» **Brief**
Exactly as given, transcribe each entry that follows.

» **Provided data**
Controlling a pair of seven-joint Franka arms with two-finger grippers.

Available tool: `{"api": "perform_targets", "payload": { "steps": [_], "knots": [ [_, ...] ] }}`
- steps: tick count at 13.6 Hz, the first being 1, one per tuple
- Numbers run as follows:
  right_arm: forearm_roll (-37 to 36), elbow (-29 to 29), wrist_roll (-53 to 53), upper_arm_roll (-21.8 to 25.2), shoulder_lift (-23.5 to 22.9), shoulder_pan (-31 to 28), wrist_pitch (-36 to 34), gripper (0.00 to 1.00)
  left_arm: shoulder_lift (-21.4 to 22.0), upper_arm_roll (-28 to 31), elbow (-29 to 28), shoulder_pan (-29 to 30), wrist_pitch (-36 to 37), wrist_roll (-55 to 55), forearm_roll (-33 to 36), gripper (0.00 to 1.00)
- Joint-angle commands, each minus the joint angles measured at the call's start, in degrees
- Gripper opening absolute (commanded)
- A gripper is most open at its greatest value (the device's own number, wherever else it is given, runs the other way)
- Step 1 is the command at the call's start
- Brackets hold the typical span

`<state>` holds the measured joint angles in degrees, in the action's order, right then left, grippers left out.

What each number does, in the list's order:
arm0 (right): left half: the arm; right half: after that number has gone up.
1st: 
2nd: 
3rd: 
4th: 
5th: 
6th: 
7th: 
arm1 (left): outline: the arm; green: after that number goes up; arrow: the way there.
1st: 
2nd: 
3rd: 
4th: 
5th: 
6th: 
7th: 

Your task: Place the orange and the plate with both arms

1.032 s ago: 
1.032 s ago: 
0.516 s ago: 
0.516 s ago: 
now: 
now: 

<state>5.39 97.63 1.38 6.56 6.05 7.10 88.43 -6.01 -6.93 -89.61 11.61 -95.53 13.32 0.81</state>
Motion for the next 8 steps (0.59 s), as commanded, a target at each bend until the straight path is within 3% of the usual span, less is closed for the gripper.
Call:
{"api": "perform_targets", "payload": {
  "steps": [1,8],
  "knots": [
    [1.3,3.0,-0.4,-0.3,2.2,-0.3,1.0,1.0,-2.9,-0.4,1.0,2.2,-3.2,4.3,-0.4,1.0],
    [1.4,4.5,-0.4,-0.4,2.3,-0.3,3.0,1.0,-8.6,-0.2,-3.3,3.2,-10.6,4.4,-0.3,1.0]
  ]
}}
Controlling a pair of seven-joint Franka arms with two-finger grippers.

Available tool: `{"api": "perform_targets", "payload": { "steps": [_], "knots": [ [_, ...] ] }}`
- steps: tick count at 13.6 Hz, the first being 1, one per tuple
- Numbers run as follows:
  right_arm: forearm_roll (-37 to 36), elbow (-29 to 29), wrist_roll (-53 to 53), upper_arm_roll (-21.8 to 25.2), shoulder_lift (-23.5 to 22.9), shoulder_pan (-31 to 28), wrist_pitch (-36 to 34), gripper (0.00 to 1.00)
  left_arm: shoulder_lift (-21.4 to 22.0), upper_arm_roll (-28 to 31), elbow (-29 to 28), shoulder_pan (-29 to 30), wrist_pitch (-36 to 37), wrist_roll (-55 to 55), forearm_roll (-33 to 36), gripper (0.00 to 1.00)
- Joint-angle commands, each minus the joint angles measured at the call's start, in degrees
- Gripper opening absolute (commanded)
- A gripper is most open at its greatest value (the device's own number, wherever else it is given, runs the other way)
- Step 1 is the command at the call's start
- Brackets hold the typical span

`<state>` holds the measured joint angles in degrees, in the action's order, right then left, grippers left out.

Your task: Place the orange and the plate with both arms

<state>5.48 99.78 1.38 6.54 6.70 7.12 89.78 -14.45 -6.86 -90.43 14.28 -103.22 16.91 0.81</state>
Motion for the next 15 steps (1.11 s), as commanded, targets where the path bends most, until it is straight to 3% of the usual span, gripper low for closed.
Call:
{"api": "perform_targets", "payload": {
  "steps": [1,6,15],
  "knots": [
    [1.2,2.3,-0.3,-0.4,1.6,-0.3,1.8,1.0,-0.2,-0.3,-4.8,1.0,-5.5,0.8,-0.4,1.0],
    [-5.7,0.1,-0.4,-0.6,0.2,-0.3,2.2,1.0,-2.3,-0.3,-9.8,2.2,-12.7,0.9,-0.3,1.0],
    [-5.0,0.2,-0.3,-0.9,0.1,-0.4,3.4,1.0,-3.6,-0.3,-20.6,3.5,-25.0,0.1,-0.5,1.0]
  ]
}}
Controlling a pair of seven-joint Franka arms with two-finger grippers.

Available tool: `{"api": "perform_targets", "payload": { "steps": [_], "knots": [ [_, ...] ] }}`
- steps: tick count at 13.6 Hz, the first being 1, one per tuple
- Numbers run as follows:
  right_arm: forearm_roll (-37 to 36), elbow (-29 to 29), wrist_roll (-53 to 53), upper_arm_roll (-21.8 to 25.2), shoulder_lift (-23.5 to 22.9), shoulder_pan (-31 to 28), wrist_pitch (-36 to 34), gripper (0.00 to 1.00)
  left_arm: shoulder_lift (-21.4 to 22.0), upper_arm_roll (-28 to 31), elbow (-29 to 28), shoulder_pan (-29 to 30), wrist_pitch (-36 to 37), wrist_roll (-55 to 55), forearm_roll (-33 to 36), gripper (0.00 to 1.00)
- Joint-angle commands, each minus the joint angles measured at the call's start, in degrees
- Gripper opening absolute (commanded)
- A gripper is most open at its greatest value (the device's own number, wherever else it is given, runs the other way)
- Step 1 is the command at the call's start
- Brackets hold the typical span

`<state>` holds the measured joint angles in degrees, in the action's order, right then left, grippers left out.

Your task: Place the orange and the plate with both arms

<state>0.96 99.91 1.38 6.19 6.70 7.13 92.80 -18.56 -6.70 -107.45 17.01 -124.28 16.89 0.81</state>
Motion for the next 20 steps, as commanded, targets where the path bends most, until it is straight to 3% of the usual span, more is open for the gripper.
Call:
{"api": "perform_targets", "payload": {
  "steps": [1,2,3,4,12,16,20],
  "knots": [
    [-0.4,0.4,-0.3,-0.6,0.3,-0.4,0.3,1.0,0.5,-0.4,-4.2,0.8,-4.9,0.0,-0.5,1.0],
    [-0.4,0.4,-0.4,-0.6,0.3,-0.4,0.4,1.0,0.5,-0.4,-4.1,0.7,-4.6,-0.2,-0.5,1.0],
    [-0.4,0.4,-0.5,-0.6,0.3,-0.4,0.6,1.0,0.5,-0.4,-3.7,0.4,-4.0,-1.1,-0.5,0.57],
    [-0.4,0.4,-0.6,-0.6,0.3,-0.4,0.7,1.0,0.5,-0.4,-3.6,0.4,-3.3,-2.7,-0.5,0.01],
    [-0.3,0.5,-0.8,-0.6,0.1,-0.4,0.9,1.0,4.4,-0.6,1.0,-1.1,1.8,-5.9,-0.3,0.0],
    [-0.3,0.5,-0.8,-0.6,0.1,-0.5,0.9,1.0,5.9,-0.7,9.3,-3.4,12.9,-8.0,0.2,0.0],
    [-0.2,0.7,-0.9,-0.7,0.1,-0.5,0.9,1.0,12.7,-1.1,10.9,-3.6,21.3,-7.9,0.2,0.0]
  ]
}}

» **Reply**
Controlling a pair of seven-joint Franka arms with two-finger grippers.

Available tool: `{"api": "perform_targets", "payload": { "steps": [_], "knots": [ [_, ...] ] }}`
- steps: tick count at 13.6 Hz, the first being 1, one per tuple
- Numbers run as follows:
  right_arm: forearm_roll (-37 to 36), elbow (-29 to 29), wrist_roll (-53 to 53), upper_arm_roll (-21.8 to 25.2), shoulder_lift (-23.5 to 22.9), shoulder_pan (-31 to 28), wrist_pitch (-36 to 34), gripper (0.00 to 1.00)
  left_arm: shoulder_lift (-21.4 to 22.0), upper_arm_roll (-28 to 31), elbow (-29 to 28), shoulder_pan (-29 to 30), wrist_pitch (-36 to 37), wrist_roll (-55 to 55), forearm_roll (-33 to 36), gripper (0.00 to 1.00)
- Joint-angle commands, each minus the joint angles measured at the call's start, in degrees
- Gripper opening absolute (commanded)
- A gripper is most open at its greatest value (the device's own number, wherever else it is given, runs the other way)
- Step 1 is the command at the call's start
- Brackets hold the typical span

`<state>` holds the measured joint angles in degrees, in the action's order, right then left, grippers left out.

What each number does, in the list's order:
arm0 (right): left half: the arm; right half: after that number has gone up.
1st: 
2nd: 
3rd: 
4th: 
5th: 
6th: 
7th: 
arm1 (left): outline: the arm; green: after that number goes up; arrow: the way there.
1st: 
2nd: 
3rd: 
4th: 
5th: 
6th: 
7th: 

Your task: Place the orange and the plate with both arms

1.032 s ago: 
1.032 s ago: 
0.516 s ago: 
0.516 s ago: 
now: 
now: 

<state>5.39 97.63 1.38 6.56 6.05 7.10 88.43 -6.01 -6.93 -89.61 11.61 -95.53 13.32 0.81</state>
Motion for the next 8 steps (0.59 s), as commanded, a target at each bend until the straight path is within 3% of the usual span, less is closed for the gripper.
Call:
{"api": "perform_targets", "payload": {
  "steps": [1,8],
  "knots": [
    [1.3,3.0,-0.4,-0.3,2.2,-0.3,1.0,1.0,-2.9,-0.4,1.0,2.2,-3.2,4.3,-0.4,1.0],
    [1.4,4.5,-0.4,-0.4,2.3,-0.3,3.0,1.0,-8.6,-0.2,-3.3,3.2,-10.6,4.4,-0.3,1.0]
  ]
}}
Controlling a pair of seven-joint Franka arms with two-finger grippers.

Available tool: `{"api": "perform_targets", "payload": { "steps": [_], "knots": [ [_, ...] ] }}`
- steps: tick count at 13.6 Hz, the first being 1, one per tuple
- Numbers run as follows:
  right_arm: forearm_roll (-37 to 36), elbow (-29 to 29), wrist_roll (-53 to 53), upper_arm_roll (-21.8 to 25.2), shoulder_lift (-23.5 to 22.9), shoulder_pan (-31 to 28), wrist_pitch (-36 to 34), gripper (0.00 to 1.00)
  left_arm: shoulder_lift (-21.4 to 22.0), upper_arm_roll (-28 to 31), elbow (-29 to 28), shoulder_pan (-29 to 30), wrist_pitch (-36 to 37), wrist_roll (-55 to 55), forearm_roll (-33 to 36), gripper (0.00 to 1.00)
- Joint-angle commands, each minus the joint angles measured at the call's start, in degrees
- Gripper opening absolute (commanded)
- A gripper is most open at its greatest value (the device's own number, wherever else it is given, runs the other way)
- Step 1 is the command at the call's start
- Brackets hold the typical span

`<state>` holds the measured joint angles in degrees, in the action's order, right then left, grippers left out.

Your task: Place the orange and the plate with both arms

<state>5.48 99.78 1.38 6.54 6.70 7.12 89.78 -14.45 -6.86 -90.43 14.28 -103.22 16.91 0.81</state>
Motion for the next 15 steps (1.11 s), as commanded, targets where the path bends most, until it is straight to 3% of the usual span, gripper low for closed.
Call:
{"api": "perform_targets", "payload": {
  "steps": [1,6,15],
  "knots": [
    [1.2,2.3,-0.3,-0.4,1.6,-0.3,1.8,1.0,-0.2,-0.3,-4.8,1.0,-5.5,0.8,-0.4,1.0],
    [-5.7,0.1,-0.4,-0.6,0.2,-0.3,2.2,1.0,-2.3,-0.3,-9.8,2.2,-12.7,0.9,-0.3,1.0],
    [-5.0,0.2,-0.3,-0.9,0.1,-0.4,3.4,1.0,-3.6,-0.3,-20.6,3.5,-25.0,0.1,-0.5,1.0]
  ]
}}
Controlling a pair of seven-joint Franka arms with two-finger grippers.

Available tool: `{"api": "perform_targets", "payload": { "steps": [_], "knots": [ [_, ...] ] }}`
- steps: tick count at 13.6 Hz, the first being 1, one per tuple
- Numbers run as follows:
  right_arm: forearm_roll (-37 to 36), elbow (-29 to 29), wrist_roll (-53 to 53), upper_arm_roll (-21.8 to 25.2), shoulder_lift (-23.5 to 22.9), shoulder_pan (-31 to 28), wrist_pitch (-36 to 34), gripper (0.00 to 1.00)
  left_arm: shoulder_lift (-21.4 to 22.0), upper_arm_roll (-28 to 31), elbow (-29 to 28), shoulder_pan (-29 to 30), wrist_pitch (-36 to 37), wrist_roll (-55 to 55), forearm_roll (-33 to 36), gripper (0.00 to 1.00)
- Joint-angle commands, each minus the joint angles measured at the call's start, in degrees
- Gripper opening absolute (commanded)
- A gripper is most open at its greatest value (the device's own number, wherever else it is given, runs the other way)
- Step 1 is the command at the call's start
- Brackets hold the typical span

`<state>` holds the measured joint angles in degrees, in the action's order, right then left, grippers left out.

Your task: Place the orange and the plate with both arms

<state>0.96 99.91 1.38 6.19 6.70 7.13 92.80 -18.56 -6.70 -107.45 17.01 -124.28 16.89 0.81</state>
Motion for the next 20 steps, as commanded, targets where the path bends most, until it is straight to 3% of the usual span, more is open for the gripper.
Call:
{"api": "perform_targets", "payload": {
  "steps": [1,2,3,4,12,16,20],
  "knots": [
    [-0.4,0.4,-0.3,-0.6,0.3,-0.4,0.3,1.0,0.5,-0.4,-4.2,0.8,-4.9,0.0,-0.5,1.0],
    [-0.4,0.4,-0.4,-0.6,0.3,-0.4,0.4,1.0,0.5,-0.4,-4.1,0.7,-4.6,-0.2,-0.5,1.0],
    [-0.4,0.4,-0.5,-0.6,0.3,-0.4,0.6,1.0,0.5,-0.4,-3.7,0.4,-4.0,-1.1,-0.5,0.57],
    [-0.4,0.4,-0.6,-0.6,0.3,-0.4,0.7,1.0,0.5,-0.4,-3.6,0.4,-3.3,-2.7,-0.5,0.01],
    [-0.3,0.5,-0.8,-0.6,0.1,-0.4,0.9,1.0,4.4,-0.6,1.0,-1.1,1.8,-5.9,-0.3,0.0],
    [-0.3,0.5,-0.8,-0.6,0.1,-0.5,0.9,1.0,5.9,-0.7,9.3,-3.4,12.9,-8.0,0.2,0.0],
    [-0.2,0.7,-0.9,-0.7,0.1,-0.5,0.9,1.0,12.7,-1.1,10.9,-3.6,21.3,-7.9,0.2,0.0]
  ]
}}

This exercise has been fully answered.